_Assigned task_
Repeat exactly the line with "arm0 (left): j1" and each line after it to the end of the data below; pictures stay out.

___

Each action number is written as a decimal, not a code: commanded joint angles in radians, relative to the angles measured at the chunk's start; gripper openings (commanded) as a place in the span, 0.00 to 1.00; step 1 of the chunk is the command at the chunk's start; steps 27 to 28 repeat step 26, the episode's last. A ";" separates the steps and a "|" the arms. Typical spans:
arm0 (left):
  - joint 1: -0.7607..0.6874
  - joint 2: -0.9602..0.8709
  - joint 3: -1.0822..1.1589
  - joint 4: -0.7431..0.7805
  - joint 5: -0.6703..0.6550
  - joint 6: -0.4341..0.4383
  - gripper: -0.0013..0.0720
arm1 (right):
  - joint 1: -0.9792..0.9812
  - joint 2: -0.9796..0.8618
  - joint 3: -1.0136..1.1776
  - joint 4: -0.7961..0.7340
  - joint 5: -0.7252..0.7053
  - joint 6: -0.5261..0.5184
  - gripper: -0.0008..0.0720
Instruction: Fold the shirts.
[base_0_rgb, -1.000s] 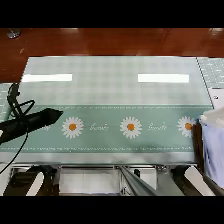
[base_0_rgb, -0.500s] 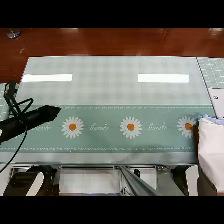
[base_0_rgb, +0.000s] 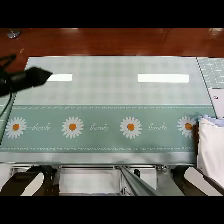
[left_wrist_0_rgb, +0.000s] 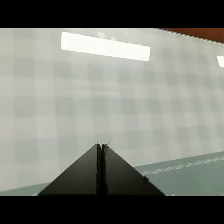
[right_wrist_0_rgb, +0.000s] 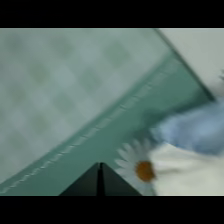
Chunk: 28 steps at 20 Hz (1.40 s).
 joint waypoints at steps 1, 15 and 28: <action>-0.107 -0.235 0.337 0.062 -0.175 -0.009 0.04 | 0.404 -0.155 0.057 0.079 -0.214 -0.056 0.04; -0.107 -0.436 0.224 0.412 -0.270 -0.193 0.04 | 0.794 -0.436 -0.195 -0.261 -0.318 0.040 0.04; -0.110 -0.439 0.224 0.412 -0.268 -0.193 0.04 | 0.793 -0.436 -0.195 -0.262 -0.318 0.040 0.04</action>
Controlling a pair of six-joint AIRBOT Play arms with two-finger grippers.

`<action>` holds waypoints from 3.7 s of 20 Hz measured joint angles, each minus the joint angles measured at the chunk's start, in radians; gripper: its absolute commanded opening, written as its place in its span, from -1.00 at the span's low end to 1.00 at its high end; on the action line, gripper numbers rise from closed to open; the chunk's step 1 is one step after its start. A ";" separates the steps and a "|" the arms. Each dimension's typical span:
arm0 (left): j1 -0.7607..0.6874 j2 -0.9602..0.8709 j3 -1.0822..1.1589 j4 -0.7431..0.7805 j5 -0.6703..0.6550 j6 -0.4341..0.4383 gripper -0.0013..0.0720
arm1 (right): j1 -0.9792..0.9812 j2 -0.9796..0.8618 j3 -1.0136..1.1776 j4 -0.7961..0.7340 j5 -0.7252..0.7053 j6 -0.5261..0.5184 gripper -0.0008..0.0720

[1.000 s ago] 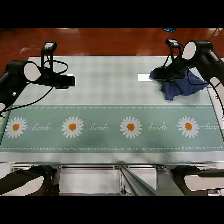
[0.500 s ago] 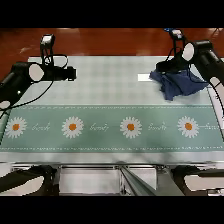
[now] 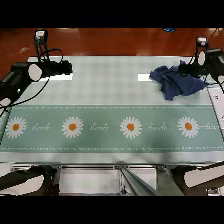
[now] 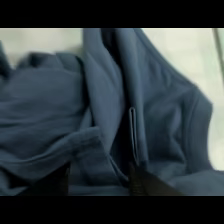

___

_Task output_
arm0 (left): j1 -0.7607..0.6874 j2 -0.9602..0.8709 j3 -1.0822..1.1589 j4 -0.7431..0.7805 j5 -0.6703..0.6550 j6 -0.4341..0.4383 gripper -0.0013..0.0720
arm1 (right): j1 -0.9792..0.9812 j2 -0.9796..0.8618 j3 -1.0136..1.1776 j4 -0.7961..0.7340 j5 -0.7252..0.7053 j6 -0.5261..0.5184 gripper -0.0008..0.0720

[1.000 s ago] 
[0.500 s ago] 
[now] 
[now] 

The response to the exercise has been completed.